Analytics Pipeline at Inmobi

  • 1. Analytics @ Inmobi Gaurav Agarwal gaurav@inmobi.com
  • 2. Scale Large data sizes ~3B records per day ~= 2.5T uncompressed json ~100 primary, ~300 derived dimensions. ~50 measures. Analysis horizon -years
  • 3. Scope Highly Dynamic Data and Analytic needs Frequent addition of newer dimensions. Very dynamic query patterns. Both canned and ad-hoc reports. Multiple phase-shifted large data streams. Different kind of consumers – sales, analyst, execs, machines.
  • 4. The Beginnings: Perl to MR (Hadoop).. Logs summarized using perl. Low volumes (order of hundred thousand). Perl could not handle increased volumes (millions). (2Q, 2010) MR jobs to aggregate logs and populate DB (3 machine cluster) DB views increased ; creating MR jobs time consuming, error prone and hard. (3Q, 2010)
  • 5. Solving for Pipeline - Pig MR: New job per need ; known by few. Pig: Well suited for medium complexity pipeline jobs. Data gets aggregated using Pig and pushed to DB for analytics.
  • 6. Analytics gets complex Business evolved; complex analytics needed. DB suffers ‘limited angle view’ problems. Proliferation of materialized views. Hive: not mature (early 2011), too much resource on small/medium clusters, lot of flux, not optimal, difficult to fix things and add features. Back to Pig: Team of engineers writing ad-hoc pig scripts for business; Performance only as good as person writing the query – very low productivity.

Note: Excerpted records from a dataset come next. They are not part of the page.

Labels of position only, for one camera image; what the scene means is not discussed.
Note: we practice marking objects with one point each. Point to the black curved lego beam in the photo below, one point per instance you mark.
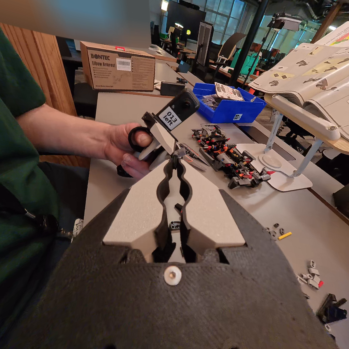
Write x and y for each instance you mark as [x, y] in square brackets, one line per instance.
[174, 225]

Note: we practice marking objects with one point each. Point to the person's left forearm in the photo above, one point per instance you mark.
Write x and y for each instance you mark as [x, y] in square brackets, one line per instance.
[68, 133]

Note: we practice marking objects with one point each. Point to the cardboard box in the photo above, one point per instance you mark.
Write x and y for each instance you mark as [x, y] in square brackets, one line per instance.
[120, 68]

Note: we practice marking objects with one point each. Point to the cluster of light grey connectors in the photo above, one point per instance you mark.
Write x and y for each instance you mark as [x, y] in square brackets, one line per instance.
[312, 278]

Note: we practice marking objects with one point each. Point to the black case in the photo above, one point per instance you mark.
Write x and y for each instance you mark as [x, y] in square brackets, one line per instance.
[171, 88]

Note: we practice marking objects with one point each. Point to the person's left hand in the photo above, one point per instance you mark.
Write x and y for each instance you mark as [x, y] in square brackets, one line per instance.
[117, 147]

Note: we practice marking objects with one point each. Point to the white book stand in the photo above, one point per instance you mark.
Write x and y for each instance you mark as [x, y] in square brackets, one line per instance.
[286, 174]

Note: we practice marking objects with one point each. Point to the printed sticker sheet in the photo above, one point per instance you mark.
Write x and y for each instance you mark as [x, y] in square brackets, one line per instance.
[229, 91]

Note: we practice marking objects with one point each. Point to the large black screen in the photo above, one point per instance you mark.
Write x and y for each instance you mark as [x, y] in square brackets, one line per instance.
[185, 21]

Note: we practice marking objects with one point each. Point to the teal cover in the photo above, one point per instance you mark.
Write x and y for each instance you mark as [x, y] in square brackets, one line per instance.
[248, 65]

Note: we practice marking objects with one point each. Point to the person's green shirt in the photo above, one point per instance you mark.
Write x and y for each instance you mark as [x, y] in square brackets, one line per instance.
[19, 163]

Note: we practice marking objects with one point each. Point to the grey mounted device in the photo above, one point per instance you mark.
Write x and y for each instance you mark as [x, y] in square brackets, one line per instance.
[285, 23]

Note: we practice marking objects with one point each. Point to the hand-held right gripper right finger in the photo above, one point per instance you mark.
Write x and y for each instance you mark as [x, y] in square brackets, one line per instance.
[212, 215]

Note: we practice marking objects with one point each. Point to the small black lego assembly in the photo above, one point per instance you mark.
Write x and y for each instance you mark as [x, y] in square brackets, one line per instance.
[178, 207]

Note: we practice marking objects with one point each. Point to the yellow lego axle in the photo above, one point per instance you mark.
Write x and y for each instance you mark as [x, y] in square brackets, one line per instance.
[285, 235]

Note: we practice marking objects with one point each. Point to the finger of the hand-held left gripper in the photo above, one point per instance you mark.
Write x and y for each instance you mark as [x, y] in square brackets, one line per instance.
[159, 161]
[163, 136]

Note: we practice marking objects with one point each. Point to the black pole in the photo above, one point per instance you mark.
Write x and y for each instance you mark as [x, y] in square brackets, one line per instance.
[249, 41]

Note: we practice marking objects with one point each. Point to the grey perforated panel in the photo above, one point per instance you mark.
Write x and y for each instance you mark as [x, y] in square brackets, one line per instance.
[204, 43]

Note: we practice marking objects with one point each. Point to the light grey round lego connector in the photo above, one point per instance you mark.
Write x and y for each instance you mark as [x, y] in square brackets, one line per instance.
[176, 153]

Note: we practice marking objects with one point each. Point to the grey pointed lego panel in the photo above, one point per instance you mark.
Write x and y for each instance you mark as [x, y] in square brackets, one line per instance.
[193, 156]

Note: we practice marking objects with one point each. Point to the pile of black lego pieces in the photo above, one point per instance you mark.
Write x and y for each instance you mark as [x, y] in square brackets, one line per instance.
[331, 308]

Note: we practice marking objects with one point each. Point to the clear plastic bags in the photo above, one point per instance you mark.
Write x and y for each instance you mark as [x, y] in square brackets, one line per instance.
[210, 102]

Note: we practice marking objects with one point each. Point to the open instruction book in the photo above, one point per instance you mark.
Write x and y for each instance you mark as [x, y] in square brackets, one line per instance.
[308, 68]

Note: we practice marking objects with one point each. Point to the blue plastic bin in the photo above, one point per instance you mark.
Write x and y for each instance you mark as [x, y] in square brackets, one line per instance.
[231, 111]

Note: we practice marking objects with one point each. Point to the cluster of dark grey connectors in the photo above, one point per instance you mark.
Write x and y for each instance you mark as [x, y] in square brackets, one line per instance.
[274, 231]

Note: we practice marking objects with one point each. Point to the pale office chair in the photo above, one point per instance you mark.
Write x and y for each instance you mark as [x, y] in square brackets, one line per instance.
[231, 46]

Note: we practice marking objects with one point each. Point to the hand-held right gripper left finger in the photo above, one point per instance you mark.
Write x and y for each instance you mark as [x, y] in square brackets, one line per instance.
[136, 215]

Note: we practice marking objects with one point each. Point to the partly built lego car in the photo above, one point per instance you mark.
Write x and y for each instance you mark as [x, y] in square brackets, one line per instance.
[231, 160]

  • 7. Realization Frequently ‘tools’ don’t work as intended. Too much customizations and constant tuning. Difficult to absorb the dynamics of the data. Too generic and not optimal for our data models and cluster size. Parts of the required stack – difficult to integrate and maintain. Pig not suited for analytics by business. Too much technical knowledge needed.
  • 8. Yoda Developed in-house system to satisfy ad- hoc analytics. Complete Stack (ETL, Query Processor, Query Builder, Visualization) on top of Hadoop, for processing logs & analytics. (Q1, 2011) SQL like operations like Select, Sum, Avg Min, Max, Count, Distinct, Decode, Expressions, GroupBy, Where, Having, Decode, UDF, UDAF etc.
  • 9. Yoda cont.. Heavily optimize storage and queries for the data model. All the fact data streams and metadata in a coherent, seamless view. Platform–UI as well as API (to embed the functionality it in other apps).
  • 10. Life of a Query UI Optimizations Validate Select Convert to Metadata-> Query Metadata protbuf Fact Create Joins promotions: Select Cube Estimate cost Transmit GroupBy Select Priority Json Select Optimal Determine Where grain Split size Collect data (Reducer) (Mapper) (Driver) Do Aggregate Filter Push Down Format and at record Optimize output CSV Apply Formula reconstruction. query via Fact filters. reorganizatio Update Perform Join. n status Having Dim Filter. Select/Group Generate MR Notify user Top N Partial spec. aggregation
  • 11. What worked Efficiency in modeling and joins Solid data modeling. Wasteful to perform joins on the fly. Single-stage MR to both group and join. Map side metadata joins – efficient horizontal, vertical & filtered data load. Pre-join metadata once.
  • 12. What worked cont.. Simplicity: Transparent Cube and Aggregate selection (no From or Join clause). Ability to absorb data dynamics. Intuitive query builder. Analytics - not ‘just’ query. Support for ‘scheduled’ ad-hoc queries.